== Segment start ==

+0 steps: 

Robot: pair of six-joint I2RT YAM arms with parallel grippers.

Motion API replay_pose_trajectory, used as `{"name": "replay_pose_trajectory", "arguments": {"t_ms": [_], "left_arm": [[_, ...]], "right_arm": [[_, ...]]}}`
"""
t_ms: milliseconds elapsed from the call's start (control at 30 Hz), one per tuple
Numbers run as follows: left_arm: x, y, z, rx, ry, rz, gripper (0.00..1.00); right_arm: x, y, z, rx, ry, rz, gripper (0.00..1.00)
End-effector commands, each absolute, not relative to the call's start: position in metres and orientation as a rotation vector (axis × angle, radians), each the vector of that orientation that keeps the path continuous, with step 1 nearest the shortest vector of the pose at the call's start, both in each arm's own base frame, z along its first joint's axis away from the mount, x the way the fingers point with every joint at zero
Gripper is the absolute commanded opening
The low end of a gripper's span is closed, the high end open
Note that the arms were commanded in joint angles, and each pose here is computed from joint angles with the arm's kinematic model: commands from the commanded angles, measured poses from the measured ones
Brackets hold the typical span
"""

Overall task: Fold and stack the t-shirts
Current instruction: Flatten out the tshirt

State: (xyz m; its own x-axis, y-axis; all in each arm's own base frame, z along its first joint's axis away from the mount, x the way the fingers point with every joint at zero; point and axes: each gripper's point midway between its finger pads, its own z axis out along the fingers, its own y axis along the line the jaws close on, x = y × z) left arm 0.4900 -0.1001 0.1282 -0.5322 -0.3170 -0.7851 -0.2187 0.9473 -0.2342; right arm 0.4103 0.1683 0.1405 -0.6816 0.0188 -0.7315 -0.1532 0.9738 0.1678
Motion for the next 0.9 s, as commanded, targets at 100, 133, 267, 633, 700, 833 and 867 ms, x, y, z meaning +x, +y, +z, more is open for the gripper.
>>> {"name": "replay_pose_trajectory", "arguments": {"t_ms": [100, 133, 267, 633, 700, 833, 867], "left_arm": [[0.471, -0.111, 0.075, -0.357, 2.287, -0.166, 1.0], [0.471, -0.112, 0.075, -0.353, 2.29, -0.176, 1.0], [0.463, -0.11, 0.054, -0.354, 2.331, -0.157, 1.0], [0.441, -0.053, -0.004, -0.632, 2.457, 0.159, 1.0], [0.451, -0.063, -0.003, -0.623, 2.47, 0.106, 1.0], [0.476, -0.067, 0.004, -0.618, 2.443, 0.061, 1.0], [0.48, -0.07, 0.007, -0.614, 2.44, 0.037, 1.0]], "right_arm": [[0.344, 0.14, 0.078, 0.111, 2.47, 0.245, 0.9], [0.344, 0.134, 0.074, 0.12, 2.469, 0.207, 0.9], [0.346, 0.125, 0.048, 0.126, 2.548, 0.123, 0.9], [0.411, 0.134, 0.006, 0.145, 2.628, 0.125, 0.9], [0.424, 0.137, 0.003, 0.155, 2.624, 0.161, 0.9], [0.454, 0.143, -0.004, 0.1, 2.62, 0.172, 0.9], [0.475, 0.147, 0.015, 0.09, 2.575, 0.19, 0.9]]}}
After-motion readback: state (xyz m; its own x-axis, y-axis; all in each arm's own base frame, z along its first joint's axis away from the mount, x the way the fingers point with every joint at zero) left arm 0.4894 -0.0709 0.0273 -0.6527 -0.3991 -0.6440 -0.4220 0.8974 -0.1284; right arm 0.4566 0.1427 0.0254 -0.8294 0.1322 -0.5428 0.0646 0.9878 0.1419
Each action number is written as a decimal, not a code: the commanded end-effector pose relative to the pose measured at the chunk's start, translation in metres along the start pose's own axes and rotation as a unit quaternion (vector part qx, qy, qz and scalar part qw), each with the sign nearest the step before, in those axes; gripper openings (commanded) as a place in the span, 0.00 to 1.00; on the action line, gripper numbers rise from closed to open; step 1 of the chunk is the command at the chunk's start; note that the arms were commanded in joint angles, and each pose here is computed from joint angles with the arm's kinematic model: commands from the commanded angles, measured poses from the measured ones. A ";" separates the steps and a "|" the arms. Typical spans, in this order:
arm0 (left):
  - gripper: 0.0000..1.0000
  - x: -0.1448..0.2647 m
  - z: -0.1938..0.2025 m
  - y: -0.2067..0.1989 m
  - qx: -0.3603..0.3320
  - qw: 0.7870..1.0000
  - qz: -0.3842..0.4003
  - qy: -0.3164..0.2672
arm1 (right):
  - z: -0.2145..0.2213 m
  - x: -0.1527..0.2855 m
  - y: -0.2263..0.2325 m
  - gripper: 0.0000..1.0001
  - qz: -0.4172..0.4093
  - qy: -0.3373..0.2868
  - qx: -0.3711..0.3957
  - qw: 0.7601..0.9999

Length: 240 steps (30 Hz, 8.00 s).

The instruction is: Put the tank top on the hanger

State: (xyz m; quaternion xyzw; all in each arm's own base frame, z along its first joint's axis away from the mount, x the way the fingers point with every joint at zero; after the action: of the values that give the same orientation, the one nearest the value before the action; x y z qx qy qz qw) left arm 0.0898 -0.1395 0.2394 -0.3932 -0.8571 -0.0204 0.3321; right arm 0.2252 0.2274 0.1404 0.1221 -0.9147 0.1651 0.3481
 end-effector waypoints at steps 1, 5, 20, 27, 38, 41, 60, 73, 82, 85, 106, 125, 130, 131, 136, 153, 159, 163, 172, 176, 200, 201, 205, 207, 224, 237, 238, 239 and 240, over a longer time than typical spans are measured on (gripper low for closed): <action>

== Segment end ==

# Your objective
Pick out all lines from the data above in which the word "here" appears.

# Answer for this exercise
Note that the arms were commanded in joint angles, and each pose here is computed from joint angles with the arm's kinematic model: commands from the commanded angles, measured poses from the measured ones
Each action number is written as a decimal, not a code: the commanded end-effector pose relative to the pose measured at the chunk's start, translation in metres along the start pose's own axes and rotation as a unit quaternion (vector part qx, qy, qz and scalar part qw), each with the sign nearest the step before, in those axes; gripper openings (commanded) as a place in the span, 0.00 to 1.00; on the action line, gripper numbers rise from closed to open; step 1 of the chunk is the command at the chunk's start; note that the arms were commanded in joint angles, and each pose here is computed from joint angles with the arm's kinematic model: commands from the commanded angles, measured poses from the measured ones. A ";" separates the steps and a "|" the arms. Typical spans, in this order:

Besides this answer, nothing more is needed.